→ **Task goal**
Your task is to copy the lines of the data below from the line holding "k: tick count" through the line holding "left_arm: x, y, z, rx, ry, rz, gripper", inclusive, exactly and with nothing added.

→ **Source information**
----

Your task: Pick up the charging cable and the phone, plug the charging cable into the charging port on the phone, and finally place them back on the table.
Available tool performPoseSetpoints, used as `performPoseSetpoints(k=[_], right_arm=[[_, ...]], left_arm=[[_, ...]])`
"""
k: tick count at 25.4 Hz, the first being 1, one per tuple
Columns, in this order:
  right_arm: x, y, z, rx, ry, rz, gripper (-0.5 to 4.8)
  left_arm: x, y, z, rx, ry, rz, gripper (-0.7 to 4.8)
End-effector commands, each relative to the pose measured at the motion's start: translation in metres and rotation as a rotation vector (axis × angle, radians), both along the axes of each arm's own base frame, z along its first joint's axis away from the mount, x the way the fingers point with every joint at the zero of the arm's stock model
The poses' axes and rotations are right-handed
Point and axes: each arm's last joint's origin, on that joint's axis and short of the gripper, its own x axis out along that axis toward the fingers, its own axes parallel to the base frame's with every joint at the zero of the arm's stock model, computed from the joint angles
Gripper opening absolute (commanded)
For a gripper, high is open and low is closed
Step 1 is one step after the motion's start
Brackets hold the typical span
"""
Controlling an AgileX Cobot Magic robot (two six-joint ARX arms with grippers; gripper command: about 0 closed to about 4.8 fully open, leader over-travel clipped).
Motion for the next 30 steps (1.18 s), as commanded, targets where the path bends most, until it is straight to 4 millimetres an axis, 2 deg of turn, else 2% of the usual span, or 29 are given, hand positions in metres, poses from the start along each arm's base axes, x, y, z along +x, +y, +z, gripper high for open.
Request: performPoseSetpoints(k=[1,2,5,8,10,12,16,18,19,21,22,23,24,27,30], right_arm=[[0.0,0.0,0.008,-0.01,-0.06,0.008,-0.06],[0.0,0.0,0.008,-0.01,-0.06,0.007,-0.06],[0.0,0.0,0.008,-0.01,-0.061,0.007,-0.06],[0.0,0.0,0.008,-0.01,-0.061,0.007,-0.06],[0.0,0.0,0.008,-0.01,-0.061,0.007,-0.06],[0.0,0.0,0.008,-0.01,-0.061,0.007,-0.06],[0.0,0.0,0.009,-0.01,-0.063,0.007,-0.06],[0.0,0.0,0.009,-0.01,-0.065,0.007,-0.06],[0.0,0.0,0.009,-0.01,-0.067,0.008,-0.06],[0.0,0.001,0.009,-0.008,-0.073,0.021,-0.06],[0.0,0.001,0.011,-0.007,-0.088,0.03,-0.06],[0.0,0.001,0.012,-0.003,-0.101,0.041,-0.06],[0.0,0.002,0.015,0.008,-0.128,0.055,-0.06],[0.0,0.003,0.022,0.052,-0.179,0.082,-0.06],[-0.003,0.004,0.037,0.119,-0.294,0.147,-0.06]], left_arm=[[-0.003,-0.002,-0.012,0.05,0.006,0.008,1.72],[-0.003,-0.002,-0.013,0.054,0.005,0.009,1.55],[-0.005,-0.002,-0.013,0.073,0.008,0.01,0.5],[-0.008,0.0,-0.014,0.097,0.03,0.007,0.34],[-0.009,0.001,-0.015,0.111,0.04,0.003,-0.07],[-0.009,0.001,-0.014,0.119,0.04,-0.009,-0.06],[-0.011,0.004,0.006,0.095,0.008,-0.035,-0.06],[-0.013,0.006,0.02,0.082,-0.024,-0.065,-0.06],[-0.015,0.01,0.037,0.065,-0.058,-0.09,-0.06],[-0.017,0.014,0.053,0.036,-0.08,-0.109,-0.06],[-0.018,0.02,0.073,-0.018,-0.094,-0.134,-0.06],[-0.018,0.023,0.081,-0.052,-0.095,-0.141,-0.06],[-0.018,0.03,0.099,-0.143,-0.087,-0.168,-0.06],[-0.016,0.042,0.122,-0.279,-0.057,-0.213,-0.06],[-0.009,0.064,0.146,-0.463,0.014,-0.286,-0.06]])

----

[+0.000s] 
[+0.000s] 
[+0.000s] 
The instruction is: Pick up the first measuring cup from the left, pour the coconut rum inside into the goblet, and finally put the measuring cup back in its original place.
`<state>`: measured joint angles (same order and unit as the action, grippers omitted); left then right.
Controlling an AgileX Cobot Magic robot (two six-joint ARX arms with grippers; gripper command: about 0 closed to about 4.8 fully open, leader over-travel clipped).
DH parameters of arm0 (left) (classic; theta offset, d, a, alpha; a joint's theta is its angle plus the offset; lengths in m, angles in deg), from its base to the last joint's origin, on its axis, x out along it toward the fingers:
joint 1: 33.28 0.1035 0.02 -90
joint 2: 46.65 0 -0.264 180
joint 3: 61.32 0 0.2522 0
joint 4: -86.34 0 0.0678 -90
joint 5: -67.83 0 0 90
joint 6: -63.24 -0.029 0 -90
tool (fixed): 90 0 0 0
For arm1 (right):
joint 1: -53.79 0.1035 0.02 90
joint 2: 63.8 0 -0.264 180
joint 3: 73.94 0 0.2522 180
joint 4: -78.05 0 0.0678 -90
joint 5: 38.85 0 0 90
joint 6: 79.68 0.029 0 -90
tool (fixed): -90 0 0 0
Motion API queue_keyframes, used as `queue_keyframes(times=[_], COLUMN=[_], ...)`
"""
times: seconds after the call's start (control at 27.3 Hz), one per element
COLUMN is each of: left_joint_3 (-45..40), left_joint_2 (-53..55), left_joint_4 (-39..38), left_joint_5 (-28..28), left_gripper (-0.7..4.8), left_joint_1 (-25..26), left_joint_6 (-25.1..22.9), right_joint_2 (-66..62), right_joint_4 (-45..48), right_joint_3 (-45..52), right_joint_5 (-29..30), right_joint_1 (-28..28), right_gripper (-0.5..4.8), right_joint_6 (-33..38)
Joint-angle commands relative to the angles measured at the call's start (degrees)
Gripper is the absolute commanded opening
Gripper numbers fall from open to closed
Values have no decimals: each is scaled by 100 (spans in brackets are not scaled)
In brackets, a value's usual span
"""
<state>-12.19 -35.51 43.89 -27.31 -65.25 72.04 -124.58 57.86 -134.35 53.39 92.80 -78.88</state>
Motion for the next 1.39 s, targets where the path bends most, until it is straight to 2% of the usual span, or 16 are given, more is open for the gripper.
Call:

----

→ **Finished exercise**
k: tick count at 25.4 Hz, the first being 1, one per tuple
Columns, in this order:
  right_arm: x, y, z, rx, ry, rz, gripper (-0.5 to 4.8)
  left_arm: x, y, z, rx, ry, rz, gripper (-0.7 to 4.8)

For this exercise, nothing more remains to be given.